* **INPUT DATA**
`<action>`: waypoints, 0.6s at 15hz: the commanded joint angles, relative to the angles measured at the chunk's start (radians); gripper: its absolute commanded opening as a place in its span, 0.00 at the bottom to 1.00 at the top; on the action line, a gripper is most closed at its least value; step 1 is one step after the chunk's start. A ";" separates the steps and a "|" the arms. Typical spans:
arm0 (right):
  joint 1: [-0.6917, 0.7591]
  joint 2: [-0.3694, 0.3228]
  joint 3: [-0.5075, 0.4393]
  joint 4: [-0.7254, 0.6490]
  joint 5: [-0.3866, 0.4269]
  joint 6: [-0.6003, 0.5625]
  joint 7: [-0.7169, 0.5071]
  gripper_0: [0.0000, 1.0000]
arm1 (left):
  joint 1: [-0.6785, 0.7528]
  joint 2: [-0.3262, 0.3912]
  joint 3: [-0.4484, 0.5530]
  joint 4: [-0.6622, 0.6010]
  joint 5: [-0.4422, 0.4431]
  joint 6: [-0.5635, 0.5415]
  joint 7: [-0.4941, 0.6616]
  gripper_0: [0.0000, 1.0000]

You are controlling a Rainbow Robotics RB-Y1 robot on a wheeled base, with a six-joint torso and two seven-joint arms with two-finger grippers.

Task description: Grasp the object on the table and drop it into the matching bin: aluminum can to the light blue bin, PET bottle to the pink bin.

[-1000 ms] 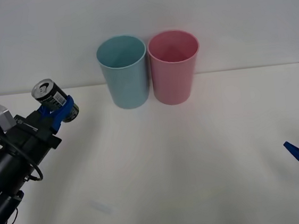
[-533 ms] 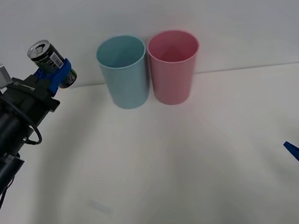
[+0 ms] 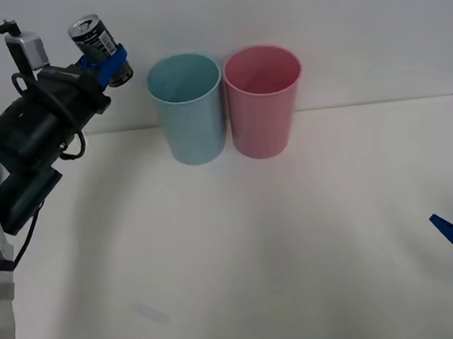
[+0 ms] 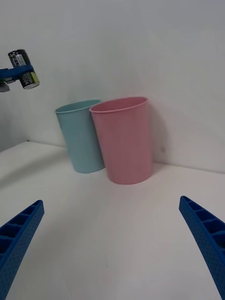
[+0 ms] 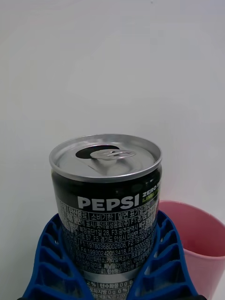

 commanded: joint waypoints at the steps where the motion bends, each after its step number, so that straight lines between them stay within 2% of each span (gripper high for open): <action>1: 0.000 0.000 0.000 0.000 0.000 0.000 0.000 1.00 | -0.117 0.001 -0.017 0.150 -0.028 0.000 -0.016 0.00; 6: 0.000 0.000 0.000 0.000 0.000 0.000 0.000 1.00 | -0.327 -0.001 -0.036 0.428 -0.055 0.000 -0.125 0.00; 9: 0.000 0.000 0.000 0.000 0.000 0.000 0.000 1.00 | -0.436 -0.001 -0.051 0.561 -0.097 0.001 -0.143 0.00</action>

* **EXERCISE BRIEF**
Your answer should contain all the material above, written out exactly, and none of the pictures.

* **SOLUTION FOR THIS TASK**
`<action>`: waypoints, 0.6s at 15hz: the commanded joint angles, relative to the angles measured at the chunk's start (radians); gripper: its absolute commanded opening as a place in its span, 0.00 at the bottom to 1.00 at the top; on the action line, a gripper is most closed at its least value; step 1 is one step after the chunk's start. A ";" separates the steps and a "|" the arms. Typical spans:
arm0 (right):
  joint 1: [-0.6917, 0.7591]
  joint 2: [-0.3694, 0.3228]
  joint 3: [-0.5075, 0.4393]
  joint 4: [-0.7254, 0.6490]
  joint 5: [-0.3866, 0.4269]
  joint 6: [-0.6003, 0.5625]
  joint 7: [-0.7169, 0.5071]
  gripper_0: [0.0000, 1.0000]
arm1 (left):
  joint 1: [-0.6785, 0.7528]
  joint 2: [-0.3262, 0.3912]
  joint 3: [-0.4484, 0.5530]
  joint 4: [-0.6622, 0.6010]
  joint 5: [-0.4422, 0.4431]
  joint 6: [-0.5635, 0.5415]
  joint 7: [-0.4941, 0.6616]
  gripper_0: [0.0000, 1.0000]

You are controlling a Rainbow Robotics RB-Y1 robot on a wheeled base, with a six-joint torso and two seven-joint arms with two-finger grippers.

Task description: Grasp the object on the table and drop it into the matching bin: aluminum can to the light blue bin, PET bottle to the pink bin.

[-1000 ms] 
[-533 ms] 
[+0 ms] 
[+0 ms] 
[+0 ms] 

 commanded: joint waypoints at the steps where the motion bends, each after its step number, so that straight lines between them stay within 2% of each span (gripper high for open): <action>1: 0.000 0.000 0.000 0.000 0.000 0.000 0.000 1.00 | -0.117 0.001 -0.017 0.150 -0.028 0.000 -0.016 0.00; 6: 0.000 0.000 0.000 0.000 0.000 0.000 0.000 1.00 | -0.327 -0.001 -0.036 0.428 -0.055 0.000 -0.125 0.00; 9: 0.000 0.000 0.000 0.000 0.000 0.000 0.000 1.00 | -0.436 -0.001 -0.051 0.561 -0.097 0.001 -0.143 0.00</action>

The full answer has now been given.